Education now has only limited effect in helping to create roots as academic culture has lost its connection both with this world and the next. Many academics have become obsessed with learning not for a desire for knowledge for its own sake but due to the utility it offers for attaining social prestige.

Weil discussed how uprootedness is a self-propagating condition, giving the example of the Romans and Germans after World War I as uprooted people who set about uprooting others. Whoever is rooted doesn't uproot others - Weil opines that the worst examples of misconduct by the Spanish and English during the colonial age were from adventurers who lacked deep connections with the life of their own countries.  Both the left and right include activists who want the working class to be rooted again, but on the left there is sizeable contingent who merely want everyone to be reduced to the same level of unrootedness as the proletariats,  and on the right a section who want the workers to remain unrooted the better to be able to exploit them. Disunity prevents good intentioned activists from having much effect.

Another factor hampering reform efforts is the tendency of human nature not to pay attention to misfortune - she discusses how unions often spend most of their energies looking out for relatively well off special interests, neglecting the weak who were being most oppressed, such as youth, women and  immigrant workers.

Weil proposes various measures to address urban uprootedness. She says little can be done for uprooted adults, but it would be easier to rescue the next generation. One of her first suggestions is to eliminate psychic shock experienced by young workers when they transition from school where authority figures care about their wellbeing to the world of work where they're effectively just a "cog in a machine."  Another ill to remedy is the exclusion of workers from an imaginative share in their companies's strategy.

Machines should be designed with the needs of the workmen in mind, not just the demands of cost efficient production.  The author suggests that if people have a suitable introduction to work as children, who tend to see the workplace as an intriguing world reserved for adults, then their future experience of work would forever be "lit up by poetry". 
Weil also advises that a revival of  apprenticeships and the  original Tour de France would be of great value.

Weil says that many of the workers' complaints arise from obsessions created by distress and that the best of way of reacting is not to appease the obsessions but to fix the underlying distress - then all kinds of problems in society just disappear.

Reforms in education would also be needed.  Weil says providing workers with high culture in a form they can suggest is much simpler than objectors expect.

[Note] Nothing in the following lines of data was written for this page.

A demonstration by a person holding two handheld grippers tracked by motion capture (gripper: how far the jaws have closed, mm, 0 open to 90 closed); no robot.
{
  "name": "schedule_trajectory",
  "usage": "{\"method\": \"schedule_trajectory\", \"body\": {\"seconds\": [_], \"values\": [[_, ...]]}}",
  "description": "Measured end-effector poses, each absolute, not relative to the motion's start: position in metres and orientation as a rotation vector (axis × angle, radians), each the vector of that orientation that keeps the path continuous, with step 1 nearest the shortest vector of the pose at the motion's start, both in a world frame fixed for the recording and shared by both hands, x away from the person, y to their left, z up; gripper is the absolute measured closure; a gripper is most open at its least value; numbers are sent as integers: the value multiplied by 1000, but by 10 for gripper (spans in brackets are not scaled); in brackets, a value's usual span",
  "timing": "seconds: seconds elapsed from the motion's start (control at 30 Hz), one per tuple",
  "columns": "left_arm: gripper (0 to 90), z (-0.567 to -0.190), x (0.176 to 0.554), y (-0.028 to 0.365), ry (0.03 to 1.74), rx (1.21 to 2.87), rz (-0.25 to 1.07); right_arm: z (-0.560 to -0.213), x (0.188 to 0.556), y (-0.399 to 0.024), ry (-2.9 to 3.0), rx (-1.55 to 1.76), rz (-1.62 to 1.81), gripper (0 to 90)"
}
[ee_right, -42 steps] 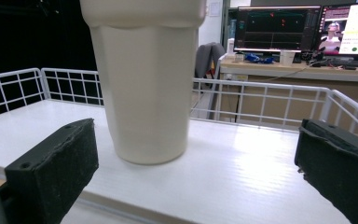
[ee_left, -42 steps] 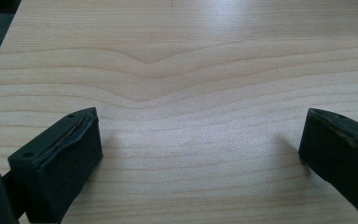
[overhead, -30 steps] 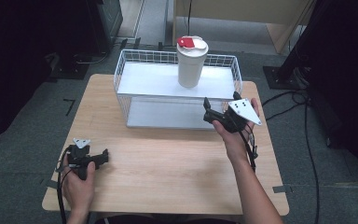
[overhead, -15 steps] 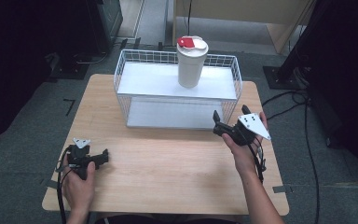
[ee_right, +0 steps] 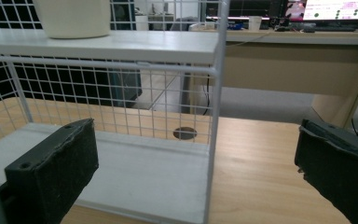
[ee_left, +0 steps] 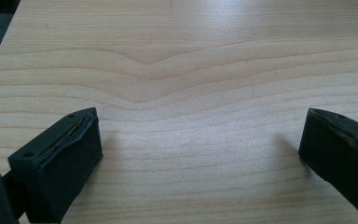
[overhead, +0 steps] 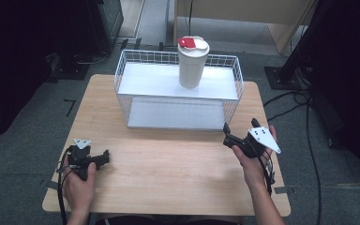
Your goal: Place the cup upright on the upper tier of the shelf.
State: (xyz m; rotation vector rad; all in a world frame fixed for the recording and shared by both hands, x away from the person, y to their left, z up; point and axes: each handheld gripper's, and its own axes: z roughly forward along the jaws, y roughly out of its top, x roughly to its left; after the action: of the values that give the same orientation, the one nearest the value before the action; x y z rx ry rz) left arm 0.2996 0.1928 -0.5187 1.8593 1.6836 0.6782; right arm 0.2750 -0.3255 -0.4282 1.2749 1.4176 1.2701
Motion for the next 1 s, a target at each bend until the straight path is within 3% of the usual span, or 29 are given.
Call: {"method": "schedule_trajectory", "body": {"seconds": [1.0], "values": [[0,-519,300,193,1684,1857,678,-488,228,-379,1444,1419,1109,0]]}}
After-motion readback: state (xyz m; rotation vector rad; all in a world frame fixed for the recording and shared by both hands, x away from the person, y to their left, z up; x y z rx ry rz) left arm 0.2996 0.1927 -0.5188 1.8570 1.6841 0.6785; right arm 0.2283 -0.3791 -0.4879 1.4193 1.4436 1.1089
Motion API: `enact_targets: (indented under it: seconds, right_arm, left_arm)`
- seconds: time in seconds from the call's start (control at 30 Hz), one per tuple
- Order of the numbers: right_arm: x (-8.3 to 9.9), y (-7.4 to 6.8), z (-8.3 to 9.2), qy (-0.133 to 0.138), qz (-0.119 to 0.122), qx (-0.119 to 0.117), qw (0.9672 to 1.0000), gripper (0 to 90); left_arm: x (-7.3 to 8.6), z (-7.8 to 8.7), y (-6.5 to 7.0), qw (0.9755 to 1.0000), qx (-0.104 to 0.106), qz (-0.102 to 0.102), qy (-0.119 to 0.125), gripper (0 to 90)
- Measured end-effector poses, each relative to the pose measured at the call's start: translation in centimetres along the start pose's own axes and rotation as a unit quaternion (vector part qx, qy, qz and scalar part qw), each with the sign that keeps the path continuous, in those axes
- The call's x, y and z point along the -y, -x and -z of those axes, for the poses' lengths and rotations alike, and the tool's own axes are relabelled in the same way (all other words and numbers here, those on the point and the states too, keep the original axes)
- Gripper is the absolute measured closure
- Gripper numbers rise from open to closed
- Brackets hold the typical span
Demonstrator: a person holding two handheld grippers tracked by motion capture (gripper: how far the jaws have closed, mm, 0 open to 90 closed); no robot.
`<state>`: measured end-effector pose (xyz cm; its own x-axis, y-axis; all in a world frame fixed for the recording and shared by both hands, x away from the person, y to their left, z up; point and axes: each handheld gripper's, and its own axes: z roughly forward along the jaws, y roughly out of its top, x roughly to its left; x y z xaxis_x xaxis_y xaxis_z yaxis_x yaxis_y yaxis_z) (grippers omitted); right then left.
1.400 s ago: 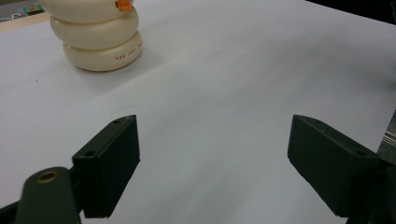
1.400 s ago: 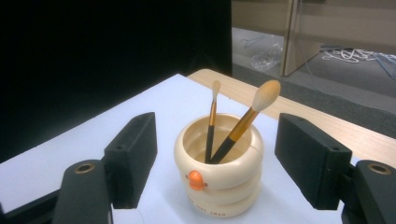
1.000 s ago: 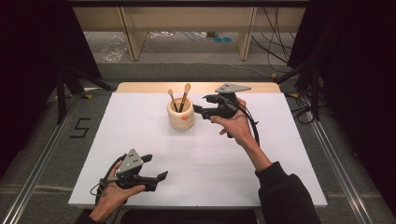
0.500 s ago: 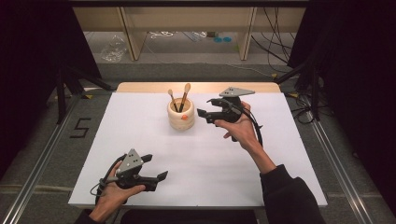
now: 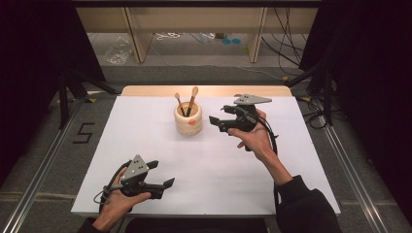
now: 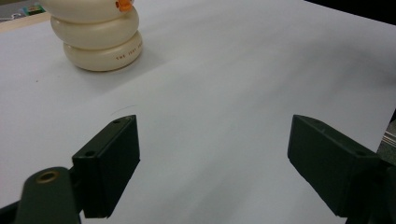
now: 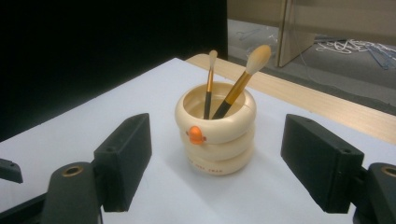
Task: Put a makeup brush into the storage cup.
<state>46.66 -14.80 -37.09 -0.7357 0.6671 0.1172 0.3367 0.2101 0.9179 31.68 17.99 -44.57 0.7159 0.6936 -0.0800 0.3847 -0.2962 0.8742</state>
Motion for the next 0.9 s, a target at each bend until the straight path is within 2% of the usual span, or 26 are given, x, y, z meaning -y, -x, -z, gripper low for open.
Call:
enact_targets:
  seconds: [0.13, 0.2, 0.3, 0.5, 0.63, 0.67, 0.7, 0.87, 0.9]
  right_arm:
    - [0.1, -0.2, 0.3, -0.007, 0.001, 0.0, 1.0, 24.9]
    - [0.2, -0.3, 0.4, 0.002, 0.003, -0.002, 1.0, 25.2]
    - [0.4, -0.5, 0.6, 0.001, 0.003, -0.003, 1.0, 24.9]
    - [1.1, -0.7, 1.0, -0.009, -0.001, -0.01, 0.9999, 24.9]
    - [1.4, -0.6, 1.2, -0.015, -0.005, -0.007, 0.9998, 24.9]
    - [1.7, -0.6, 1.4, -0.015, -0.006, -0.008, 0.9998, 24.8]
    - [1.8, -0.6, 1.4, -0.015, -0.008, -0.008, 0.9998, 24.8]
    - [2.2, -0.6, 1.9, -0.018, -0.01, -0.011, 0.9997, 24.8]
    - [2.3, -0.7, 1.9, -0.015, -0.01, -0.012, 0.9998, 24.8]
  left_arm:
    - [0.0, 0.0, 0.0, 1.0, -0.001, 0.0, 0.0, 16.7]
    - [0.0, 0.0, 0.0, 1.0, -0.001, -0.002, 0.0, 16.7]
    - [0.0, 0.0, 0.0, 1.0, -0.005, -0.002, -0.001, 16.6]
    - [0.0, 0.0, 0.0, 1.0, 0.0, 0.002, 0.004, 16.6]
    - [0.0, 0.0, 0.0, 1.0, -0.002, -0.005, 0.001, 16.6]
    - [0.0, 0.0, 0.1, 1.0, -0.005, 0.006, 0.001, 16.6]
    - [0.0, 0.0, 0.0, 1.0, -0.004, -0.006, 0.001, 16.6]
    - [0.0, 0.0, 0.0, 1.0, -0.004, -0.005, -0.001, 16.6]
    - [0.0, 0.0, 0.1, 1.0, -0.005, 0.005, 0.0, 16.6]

There is no need to try and relay large volumes of literature, as  a little pure truth lights the soul just as much as a lot of pure truth.  The relationships between various educational topics and everyday life as experienced by the workers should be explored.  Without watering down high culture, its truths should be expressed in a language "perceptible to the heart".

Weil says that to abolish urban uprootedness it will be essential to establish forms of industrial production and culture where workers could feel at home, and she discussed various reforms that she advised for France after the war

Uprootedness in the Countryside
Weil writes that though uprootedness is not as far advanced in the countryside as in towns, the needs of the peasants should receive equal attention to the need of industrial workers:  firstly because it is contrary to nature for the land to be worked by uprooted individuals and secondly as one of the causes  of the peasant's distress is the feeling that progressive movements ignore them in favour of industrial workers.

A peasant's requirements include a strong need to own land, which is important for them to feel rooted. Boredom can be a problem as many peasants do the same work throughout their lives, starting from about age 14. Weil suggests a tradition should be established for peasant youths take a few months out for travel in their late teens, similar to the tour de France that used to exist for apprentice artisans. Those who desire it should also be able to return to education for a year or two.

Rural communities require different teaching methods compared to towns. Religious teaching should be made relevant to the countryside, with emphasis on the pastoral scenes in the Bible. Science should be presented in terms of the  great natural cycles, such as the energy from the sun being captured by photosynthesis, being concentrated into seeds and fruit, passing into man and then partly returning to the soil as he expends energy working the land. Weil writes that if peasants have both well tailored scientific and religious ideas at the back of their minds while they work the fields, it will increase their appreciation of beauty and "Permeate their labour with poetry" 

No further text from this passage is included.